Now, if you're on the exchange and you're just getting a pile of prefixes from the IXP's route server, depending on the tools you've got available to you and the capabilities of your router, you have two possibilities:

   1. Filter by origin AS

Essentially, this consists of validating the origin AS of a prefix against the one in WHOIS - if the origin AS isn't matching the one in WHOIS, you drop the prefix and any more-specifics that might also be announced. This is generally a good protection against unintentional hijacks. The vast majority of prefixes should have this data.

   2. Filter by transit AS

This takes it a step further and filters routes with any AS in the path that isn't authorised within WHOIS - you can't do this for every prefix however, since not everybody will have created objects specifying who their authorised transit AS providers are.

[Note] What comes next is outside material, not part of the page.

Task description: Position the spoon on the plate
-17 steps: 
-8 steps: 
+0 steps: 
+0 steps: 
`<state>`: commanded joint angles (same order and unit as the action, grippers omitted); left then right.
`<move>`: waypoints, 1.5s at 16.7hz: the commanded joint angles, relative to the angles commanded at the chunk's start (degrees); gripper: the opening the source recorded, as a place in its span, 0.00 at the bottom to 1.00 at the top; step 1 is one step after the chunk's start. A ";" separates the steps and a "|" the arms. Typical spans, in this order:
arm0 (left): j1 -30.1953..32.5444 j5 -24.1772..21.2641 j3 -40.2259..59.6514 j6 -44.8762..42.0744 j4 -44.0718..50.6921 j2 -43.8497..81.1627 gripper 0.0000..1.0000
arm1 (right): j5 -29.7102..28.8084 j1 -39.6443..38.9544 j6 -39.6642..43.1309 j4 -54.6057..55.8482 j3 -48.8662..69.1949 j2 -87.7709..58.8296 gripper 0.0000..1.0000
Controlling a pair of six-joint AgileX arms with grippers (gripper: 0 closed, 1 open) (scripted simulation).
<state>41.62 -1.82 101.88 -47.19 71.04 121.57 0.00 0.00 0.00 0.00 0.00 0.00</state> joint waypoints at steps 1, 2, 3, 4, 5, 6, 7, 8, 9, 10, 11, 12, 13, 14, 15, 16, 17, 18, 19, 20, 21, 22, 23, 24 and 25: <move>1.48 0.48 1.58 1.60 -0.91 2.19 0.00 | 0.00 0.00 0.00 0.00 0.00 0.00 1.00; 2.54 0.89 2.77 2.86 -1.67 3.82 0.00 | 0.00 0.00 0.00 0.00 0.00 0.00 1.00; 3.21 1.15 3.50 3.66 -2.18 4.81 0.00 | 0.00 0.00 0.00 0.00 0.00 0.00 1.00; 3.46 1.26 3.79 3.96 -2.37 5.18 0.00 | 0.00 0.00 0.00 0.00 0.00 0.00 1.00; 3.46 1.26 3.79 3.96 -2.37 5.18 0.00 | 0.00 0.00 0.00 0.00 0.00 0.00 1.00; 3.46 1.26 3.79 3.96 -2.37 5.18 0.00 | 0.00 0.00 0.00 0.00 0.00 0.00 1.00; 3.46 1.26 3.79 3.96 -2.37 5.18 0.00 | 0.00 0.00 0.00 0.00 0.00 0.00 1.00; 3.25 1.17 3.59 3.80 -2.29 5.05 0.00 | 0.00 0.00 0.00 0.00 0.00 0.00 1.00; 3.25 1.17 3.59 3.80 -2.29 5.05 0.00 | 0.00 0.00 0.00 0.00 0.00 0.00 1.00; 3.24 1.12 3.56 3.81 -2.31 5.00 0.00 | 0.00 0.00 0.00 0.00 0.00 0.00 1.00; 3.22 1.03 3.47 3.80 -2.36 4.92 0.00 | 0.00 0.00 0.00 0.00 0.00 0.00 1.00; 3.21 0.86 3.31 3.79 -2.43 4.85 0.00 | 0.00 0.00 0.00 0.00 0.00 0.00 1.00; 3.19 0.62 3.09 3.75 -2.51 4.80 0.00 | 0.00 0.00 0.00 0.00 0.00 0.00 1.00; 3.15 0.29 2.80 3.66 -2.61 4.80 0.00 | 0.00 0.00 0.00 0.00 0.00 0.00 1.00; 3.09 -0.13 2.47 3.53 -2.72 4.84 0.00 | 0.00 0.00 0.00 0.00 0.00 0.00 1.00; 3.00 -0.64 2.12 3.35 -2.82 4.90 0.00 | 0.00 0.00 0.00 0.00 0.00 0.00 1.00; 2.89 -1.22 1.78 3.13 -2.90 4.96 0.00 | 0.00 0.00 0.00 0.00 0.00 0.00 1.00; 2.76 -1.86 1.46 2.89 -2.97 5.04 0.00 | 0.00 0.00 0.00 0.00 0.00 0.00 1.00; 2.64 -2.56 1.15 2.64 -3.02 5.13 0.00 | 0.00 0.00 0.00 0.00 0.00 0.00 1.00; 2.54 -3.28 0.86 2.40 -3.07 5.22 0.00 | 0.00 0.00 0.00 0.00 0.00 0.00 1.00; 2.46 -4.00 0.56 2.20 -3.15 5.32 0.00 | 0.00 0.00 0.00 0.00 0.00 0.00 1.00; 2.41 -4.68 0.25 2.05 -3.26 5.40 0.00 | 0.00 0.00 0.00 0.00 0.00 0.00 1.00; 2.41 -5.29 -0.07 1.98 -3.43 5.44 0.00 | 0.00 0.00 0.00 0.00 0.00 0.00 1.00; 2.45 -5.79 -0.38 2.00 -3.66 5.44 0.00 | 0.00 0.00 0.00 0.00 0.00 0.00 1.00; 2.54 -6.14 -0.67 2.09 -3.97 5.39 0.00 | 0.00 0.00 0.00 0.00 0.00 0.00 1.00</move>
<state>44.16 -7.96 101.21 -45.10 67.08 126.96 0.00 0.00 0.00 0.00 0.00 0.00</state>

On the other hand, if you're using the peering exchange to directly peer with others, then your life gets a whole lot simpler; you can lookup what prefixes they have in WHOIS and permit those. Good practice in my opinion is to permit peers to announce more-specifics up to a max length of /24 whilst also setting a sensible maximum-prefix value (i.e. proportional to the number of subnets they have) on your peering so that they can't flood you with routes but can respond to a prefix hijack.

If you're looking for tools, check out IRRToolSet and IRR PowerTools

5

You've basically answered your own question. Your assumption that using RPKI is the way to go is absolutely correct. More specifically Route Origination Authorizations are used to validate a prefix to an AS. Obviously bogons will not be valid because they're not assigned to anyone, so that problem will take care of itself. A lot of this information is available on the RPKI Wikipedia page. Another good resource is ARIN's RPKI page.

If you need configuration help I suggest you create another question asking for specific configuration help.

It's also worth noting that RPKI won't work for everything, because not everyone is using it. At some point you just have to trust the routes you're receiving.

0

Ask your peers what AS macro they will be announcing and build filters for them using IRRToolSet or rpsltool or irrpt. Encourage them to have correct information published in an IRRdb. Don't forget to update your own aut-num object in your nearest friendly IRRdb to reflect the adjacency.

RPKI is not the way forward as it does not protect against route leaks.